▶ _PROBLEM STATEMENT_
Copy exactly, please, each line of the data below until the line that contains "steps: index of" has been copied, beginning at the top.

§

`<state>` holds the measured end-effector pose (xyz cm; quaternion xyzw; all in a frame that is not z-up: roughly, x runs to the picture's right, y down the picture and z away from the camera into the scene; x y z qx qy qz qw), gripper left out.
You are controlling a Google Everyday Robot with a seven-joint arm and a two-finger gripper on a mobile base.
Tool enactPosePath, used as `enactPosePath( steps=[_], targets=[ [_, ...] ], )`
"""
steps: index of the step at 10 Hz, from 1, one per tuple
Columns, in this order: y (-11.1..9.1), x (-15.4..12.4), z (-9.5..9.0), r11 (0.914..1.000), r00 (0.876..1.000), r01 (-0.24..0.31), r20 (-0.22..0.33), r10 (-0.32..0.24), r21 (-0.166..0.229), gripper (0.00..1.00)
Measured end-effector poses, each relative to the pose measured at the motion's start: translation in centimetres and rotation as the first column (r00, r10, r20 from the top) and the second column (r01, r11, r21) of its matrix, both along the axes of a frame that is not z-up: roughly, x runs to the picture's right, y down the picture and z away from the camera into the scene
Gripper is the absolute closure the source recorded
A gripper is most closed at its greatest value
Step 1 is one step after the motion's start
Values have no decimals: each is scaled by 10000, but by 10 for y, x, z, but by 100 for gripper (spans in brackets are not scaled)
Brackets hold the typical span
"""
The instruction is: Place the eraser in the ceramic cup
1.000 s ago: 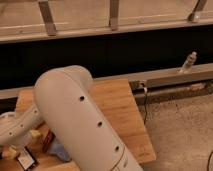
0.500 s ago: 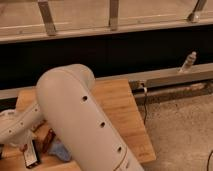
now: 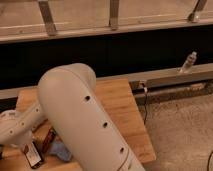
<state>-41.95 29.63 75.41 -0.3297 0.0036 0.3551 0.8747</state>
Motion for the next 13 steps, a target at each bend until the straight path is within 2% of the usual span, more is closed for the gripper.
enactPosePath(
  steps=[3, 5, 8, 11, 13],
  targets=[
    [-20, 11, -25, 9961, 9929, -860, 842, 841, 184, 100],
    [-49, 30, -45, 9864, 9787, -1555, 1441, 1464, 539, 100],
    [-87, 45, -68, 9761, 9696, -1885, 1782, 1676, 1077, 100],
    [-142, 67, -78, 9594, 9601, -2241, 2077, 1872, 1713, 100],
    [-182, 84, -74, 9454, 9519, -2526, 2280, 2047, 2060, 100]
  ],
)
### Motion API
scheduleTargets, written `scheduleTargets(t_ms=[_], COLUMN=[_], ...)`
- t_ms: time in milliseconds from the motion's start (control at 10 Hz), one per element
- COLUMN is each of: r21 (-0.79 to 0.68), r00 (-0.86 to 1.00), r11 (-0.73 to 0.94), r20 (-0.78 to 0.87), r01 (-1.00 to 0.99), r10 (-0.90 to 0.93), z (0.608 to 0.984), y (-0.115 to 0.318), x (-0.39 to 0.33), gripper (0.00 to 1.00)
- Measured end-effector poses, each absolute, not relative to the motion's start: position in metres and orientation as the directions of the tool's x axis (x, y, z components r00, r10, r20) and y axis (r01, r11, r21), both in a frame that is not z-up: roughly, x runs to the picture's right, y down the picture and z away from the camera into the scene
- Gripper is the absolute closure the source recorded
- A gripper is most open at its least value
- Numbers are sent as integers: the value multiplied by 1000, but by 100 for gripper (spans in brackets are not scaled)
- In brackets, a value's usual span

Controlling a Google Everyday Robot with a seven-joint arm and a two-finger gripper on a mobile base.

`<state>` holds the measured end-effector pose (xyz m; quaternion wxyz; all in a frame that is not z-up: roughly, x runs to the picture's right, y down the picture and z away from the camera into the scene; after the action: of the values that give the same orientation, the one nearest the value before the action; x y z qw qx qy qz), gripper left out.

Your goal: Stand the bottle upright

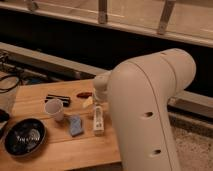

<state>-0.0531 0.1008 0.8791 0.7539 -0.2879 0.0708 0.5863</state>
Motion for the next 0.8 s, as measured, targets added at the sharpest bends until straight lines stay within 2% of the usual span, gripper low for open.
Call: scheduleTargets(t_ms=[800], r21=[-349], r00=[314], r11=[154], r20=[-467], r01=[-924], r10=[826], z=[895], y=[105], x=[-62], gripper=[0])
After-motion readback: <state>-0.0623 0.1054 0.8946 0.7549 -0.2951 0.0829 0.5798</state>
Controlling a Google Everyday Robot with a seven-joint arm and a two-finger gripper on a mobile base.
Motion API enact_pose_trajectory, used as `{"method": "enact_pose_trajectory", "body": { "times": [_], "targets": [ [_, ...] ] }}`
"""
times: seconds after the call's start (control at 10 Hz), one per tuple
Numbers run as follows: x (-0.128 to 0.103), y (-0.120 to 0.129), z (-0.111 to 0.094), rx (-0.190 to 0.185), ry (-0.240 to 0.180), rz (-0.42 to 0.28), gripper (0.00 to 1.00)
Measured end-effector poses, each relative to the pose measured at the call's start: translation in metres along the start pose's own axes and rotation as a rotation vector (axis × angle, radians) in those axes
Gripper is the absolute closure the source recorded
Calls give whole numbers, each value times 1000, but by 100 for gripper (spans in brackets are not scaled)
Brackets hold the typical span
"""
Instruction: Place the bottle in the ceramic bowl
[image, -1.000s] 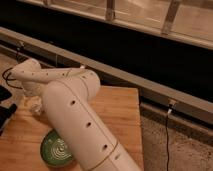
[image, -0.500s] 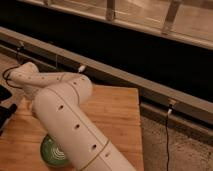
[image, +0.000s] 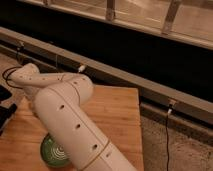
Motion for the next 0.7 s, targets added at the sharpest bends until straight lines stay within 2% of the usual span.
{"method": "enact_pose_trajectory", "body": {
  "times": [0.3, 0.5, 0.7],
  "targets": [
    [1, 0, -6, -43, -22, 2, 97],
    [2, -5, -9, -74, -38, 12, 100],
    [3, -8, -15, -136, -65, 19, 100]
  ]
}}
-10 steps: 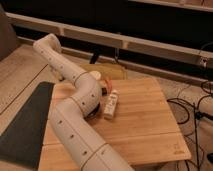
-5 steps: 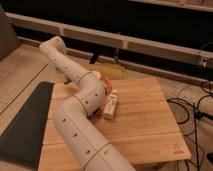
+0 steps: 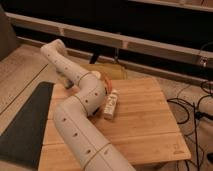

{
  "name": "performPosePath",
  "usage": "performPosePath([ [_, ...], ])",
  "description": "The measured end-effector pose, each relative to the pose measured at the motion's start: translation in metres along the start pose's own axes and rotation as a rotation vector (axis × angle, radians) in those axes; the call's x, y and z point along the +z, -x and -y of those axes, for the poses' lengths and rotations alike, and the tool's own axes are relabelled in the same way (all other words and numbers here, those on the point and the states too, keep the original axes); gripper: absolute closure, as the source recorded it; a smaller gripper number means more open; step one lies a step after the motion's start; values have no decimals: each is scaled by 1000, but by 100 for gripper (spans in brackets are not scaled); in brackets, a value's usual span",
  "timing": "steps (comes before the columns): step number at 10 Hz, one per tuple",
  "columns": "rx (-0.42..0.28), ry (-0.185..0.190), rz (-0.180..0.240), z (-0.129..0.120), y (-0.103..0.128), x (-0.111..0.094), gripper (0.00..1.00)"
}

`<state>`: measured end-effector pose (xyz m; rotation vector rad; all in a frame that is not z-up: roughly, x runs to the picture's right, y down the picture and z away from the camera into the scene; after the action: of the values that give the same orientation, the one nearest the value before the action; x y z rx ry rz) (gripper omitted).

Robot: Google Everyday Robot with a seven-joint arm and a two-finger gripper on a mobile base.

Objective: Place the white sponge in the ceramic bowl

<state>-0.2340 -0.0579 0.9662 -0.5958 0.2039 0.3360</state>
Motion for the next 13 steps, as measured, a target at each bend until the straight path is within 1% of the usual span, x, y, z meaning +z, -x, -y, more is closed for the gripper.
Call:
performPosePath([
  [2, -14, 4, -7, -4, 2, -1, 100],
  [3, -47, 14, -22, -17, 10, -3, 100],
  [4, -95, 38, -38, -40, 25, -6, 100],
  [5, -125, 58, -38, -59, 39, -12, 100],
  [6, -141, 68, -37, -70, 47, -16, 100],
  [8, -145, 90, -28, -91, 63, -26, 100],
  [10, -135, 98, -18, -99, 69, -31, 100],
  [13, -95, 84, -25, -101, 69, -39, 100],
])
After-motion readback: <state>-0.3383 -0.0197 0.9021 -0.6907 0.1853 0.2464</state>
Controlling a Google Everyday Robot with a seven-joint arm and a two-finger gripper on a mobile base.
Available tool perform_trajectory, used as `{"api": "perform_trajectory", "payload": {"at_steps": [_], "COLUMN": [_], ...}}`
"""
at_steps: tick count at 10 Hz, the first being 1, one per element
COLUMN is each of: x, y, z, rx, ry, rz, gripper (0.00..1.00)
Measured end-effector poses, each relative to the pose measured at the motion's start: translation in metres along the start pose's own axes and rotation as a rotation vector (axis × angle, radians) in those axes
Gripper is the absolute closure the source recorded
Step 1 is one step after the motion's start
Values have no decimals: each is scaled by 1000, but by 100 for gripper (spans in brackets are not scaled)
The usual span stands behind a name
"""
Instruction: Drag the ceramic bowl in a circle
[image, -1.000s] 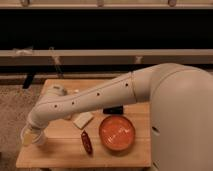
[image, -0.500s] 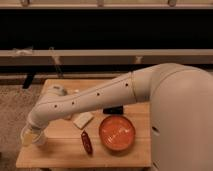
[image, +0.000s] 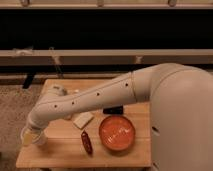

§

▶ _WORKED SOLUTION_
`<state>` holds the measured end-effector pose (xyz cm; quaternion xyzw; all in a frame that is not z-up: roughly, x runs to the picture's right, y down the picture and z away from the camera into the scene; x y z qx qy qz qw), gripper left out.
You are controlling a Google Everyday Robot with a seven-joint arm and a two-finger gripper on a mobile base.
Tool enactPosePath, used as `enactPosePath( steps=[_], targets=[ [_, ...] ], )`
"""
steps: index of the step at 10 Hz, from 1, one per tuple

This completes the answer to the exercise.